A integridade deixou de ser apenas conformidade para se tornar estratégia. O texto aponta que, após a Lei Anticorrupção de 2013, as companhias perceberam a necessidade de governança por trás das decisões, indo além de políticas anticorrupção.
Essa evolução ocorreu com o foco em risco, processos e comportamento. O ESG passou a exigir estruturas mais robustas de controle, transparência e rastreabilidade, conectando governança a resultados de negócio.
A expressão integridade passou a refletir o conjunto de ações do Compliance. O objetivo é atuar com ética, transparência e sustentabilidade, convertendo governança em diferencial competitivo.
Integração com o mercado
O acordo entre União Europeia e Mercosul é visto como catalisador para a integridade nas empresas. A abertura a mercados mais exigentes aumenta o escrutínio sobre práticas ambientais, sociais e de governança.
Essa mudança exige que gestores adotem controles mais robustos, com maior rastreabilidade e prestação de contas. A integridade passa a ser requisito estratégico para perenidade.
Entre os impactos, a liderança ganha protagonismo na cultura ética.
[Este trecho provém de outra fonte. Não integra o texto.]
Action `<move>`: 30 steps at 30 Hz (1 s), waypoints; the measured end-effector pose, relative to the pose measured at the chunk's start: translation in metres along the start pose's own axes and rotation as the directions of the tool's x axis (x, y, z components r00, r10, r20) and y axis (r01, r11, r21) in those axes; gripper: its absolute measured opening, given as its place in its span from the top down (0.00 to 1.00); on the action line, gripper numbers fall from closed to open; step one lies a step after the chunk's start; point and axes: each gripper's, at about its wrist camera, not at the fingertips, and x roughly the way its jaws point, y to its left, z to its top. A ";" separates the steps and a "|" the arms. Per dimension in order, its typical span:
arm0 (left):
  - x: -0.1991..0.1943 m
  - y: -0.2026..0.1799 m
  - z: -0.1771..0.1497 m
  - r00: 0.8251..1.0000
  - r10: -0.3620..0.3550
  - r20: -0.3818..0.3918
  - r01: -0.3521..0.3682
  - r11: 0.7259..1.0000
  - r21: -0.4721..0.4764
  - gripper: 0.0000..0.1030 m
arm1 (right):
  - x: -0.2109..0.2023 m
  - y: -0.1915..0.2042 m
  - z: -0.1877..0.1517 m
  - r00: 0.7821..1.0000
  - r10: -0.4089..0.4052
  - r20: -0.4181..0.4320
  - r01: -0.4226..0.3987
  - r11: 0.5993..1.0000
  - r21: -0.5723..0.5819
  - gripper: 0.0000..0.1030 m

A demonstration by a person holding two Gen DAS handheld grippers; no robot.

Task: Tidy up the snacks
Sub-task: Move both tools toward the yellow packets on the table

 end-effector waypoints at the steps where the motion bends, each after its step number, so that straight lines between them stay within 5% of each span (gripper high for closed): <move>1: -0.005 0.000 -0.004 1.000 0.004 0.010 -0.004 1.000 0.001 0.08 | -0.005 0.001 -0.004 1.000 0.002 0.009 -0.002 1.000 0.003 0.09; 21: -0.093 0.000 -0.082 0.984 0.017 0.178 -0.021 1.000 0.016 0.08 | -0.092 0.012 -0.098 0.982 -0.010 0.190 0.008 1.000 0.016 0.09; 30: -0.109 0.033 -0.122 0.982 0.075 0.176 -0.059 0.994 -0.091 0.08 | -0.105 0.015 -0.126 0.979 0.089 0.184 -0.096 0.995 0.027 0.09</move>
Líderes devem promover engajamento, transparência e fundamentos do trabalho para atender às demandas atuais.
Liderança e cultura
Estudos indicam que a liderança consolida a cultura de integridade, essencial para um ambiente de trabalho saudável e o alcance das metas. Funcionários buscam empatia e clareza nas direções.
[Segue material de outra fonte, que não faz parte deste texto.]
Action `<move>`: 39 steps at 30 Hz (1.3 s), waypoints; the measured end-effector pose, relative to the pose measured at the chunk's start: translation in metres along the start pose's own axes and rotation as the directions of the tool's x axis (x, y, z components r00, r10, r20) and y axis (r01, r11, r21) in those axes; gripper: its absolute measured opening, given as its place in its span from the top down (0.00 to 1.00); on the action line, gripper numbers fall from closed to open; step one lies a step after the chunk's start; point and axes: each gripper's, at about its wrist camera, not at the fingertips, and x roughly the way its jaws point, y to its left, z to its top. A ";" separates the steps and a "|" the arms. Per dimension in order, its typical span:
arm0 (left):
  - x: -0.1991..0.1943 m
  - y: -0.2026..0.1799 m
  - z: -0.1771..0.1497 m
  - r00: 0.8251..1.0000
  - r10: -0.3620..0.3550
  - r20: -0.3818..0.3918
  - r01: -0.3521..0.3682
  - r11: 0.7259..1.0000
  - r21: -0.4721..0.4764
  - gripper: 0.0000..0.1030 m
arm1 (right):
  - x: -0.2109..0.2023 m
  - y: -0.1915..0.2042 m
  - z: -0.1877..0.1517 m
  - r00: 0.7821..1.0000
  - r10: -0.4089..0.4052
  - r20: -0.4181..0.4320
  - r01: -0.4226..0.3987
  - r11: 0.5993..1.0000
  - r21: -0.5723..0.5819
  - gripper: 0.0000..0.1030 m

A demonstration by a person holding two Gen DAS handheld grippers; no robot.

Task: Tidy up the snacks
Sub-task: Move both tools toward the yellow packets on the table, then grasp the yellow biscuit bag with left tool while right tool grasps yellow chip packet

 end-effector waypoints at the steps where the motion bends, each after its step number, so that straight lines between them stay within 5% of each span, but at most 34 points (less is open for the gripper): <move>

Essa relação entre liderança e integridade também envolve o que se chama de compliance comportamental. Práticas de reconhecimento e gestão ética aparecem como motivadores de retenção.
A prática de integridade está cada vez mais conectada ao negócio. Profissionais que entendem esse eixo navegam melhor nas relações diárias da empresa.
Ações e transparência
Grandes companhias passam a divulgar relatórios periódicos sobre programas de integridade. Indicadores, avanços e impactos éticos fortalecem a confiança de parceiros e clientes.
Compromissos públicos de integridade ganham espaço, como pactos setoriais nacionais. Iniciativas da Agroindústria e do Pacto Global da ONU Brasil estimulam ambiente ético e competitivo.
Considerações finais
Promover integridade não é apenas evitar desvios, mas fomentar boas práticas internas e com o ecossistema externo. O investimento em pessoas, ambiente e resultados sustenta o valor do negócio.